Pengamat: Pemerintah harus mendorong pengusaha di bidang perusahaan transportasi

Reporter Tribunnews.com reporter Reynas Abdila

TRIBUNNEWS.COM- Pengamat Transportasi Djoko Setijowarno mendesak pemerintah untuk memberikan insentif atau dana stimulus kepada pengusaha angkutan umum dengan lembaga hukum setelah menerapkan larangan kembali. Djoko mengatakan dalam pidatonya, Senin (27/4/2020): “Jika banyak perusahaan angkutan umum gagal, perusahaan bus ini akan ditutup di masa depan, karena kerugiannya juga akan dimiliki oleh pemerintah. Transportasi umum harus diselamatkan. ”— Referensi ke data Kementerian Transportasi dari Kementerian Transportasi dari Administrasi Umum rute Transportasi Darat yang saat ini terdaftar di 346 perusahaan bus antar kota (AKAP), 56 perusahaan angkutan antar kota atau antar jemput (AJAP) dan 1.112 wisatawan Perusahaan bus.

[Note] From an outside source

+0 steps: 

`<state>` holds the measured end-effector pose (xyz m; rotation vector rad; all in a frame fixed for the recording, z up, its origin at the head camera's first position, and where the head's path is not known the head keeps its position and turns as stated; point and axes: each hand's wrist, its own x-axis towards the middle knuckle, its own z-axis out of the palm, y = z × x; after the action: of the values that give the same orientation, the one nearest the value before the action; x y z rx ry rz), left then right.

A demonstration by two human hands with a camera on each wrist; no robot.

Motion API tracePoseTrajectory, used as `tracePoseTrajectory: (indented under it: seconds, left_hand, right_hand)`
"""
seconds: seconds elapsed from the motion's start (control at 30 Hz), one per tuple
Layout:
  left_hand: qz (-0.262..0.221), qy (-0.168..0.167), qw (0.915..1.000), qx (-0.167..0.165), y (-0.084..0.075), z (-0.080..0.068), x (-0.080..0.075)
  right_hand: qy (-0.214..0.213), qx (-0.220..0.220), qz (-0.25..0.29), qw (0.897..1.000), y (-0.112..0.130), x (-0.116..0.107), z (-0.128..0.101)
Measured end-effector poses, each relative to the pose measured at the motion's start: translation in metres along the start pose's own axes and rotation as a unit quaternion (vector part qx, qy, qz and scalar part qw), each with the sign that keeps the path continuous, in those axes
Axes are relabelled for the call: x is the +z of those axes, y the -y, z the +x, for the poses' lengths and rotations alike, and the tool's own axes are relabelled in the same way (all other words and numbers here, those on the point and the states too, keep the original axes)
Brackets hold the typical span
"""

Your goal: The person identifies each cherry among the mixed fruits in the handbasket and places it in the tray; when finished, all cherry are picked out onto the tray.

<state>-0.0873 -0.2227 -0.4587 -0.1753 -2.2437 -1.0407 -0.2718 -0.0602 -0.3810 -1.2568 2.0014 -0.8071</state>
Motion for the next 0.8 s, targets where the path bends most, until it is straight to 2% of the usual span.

Baca: Berita: Gading Serong terbakar dan katedral pemadam kebakaran mengelilingi gereja

Baca: Media Korea Utara melaporkan kegiatan ketika kesehatan Kim Jong-un memburuk

Karena jumlah bangunan terminal berkurang, kota-kota di Indonesia memiliki Jumlah perjalanan telah menurun, dan jumlah pelabuhan keluar telah turun 17,2% dari Februari hingga Maret 2020, dan jumlah kedatangan telah turun 22,04% .Joko menjelaskan bahwa operasi bus yang tercatat juga mengalami penurunan sebesar 246.785 kendaraan. 18,35%. Dia menjelaskan: “Sejak pengumuman popularitas Covid-19 di Indonesia, dampaknya adalah 2.428 pengemudi dan sopir bus wisata Asia, dan bus AKAP harus memberhentikan (mengakhiri) 3.900 orang.” Panduan dari Citilink ke AirAsia ( Penggantian tiket pesawat untuk 6 maskapai AirAsia

Baca: Ruckless Mudik of Ruck, penumpang yang bersembunyi di bus bagasi untuk foto viral, perlu membayar Rp450.000 untuk menghindari cek

“Terlebih lagi, bus macet, Djoko menambahkan:” Bus yang tidak berhenti sementara akan meningkatkan jumlah pengangguran. “

Kreditor kendaraan anggota Uganda Kewajiban pinjaman orang tersebut, kebijakan menunda pengumpulan pajak pemotongan (PPh21, PPh22 impor, PPh Pasal 25, dibebaskan dari pembayaran PKB (pajak kendaraan bermotor dan pajak lainnya di wilayah ini). -Selain itu, pembebasan pajak secara langsung memberikan sumbangan kepada karyawan dan pengemudi perusahaan bus dari donasi BPJS (Kesehatan dan Pekerjaan), membebaskan tol kartu kuning transportasi umum, dan kewajiban membayar pendapatan publik bukan pajak (PNBP) untuk lisensi.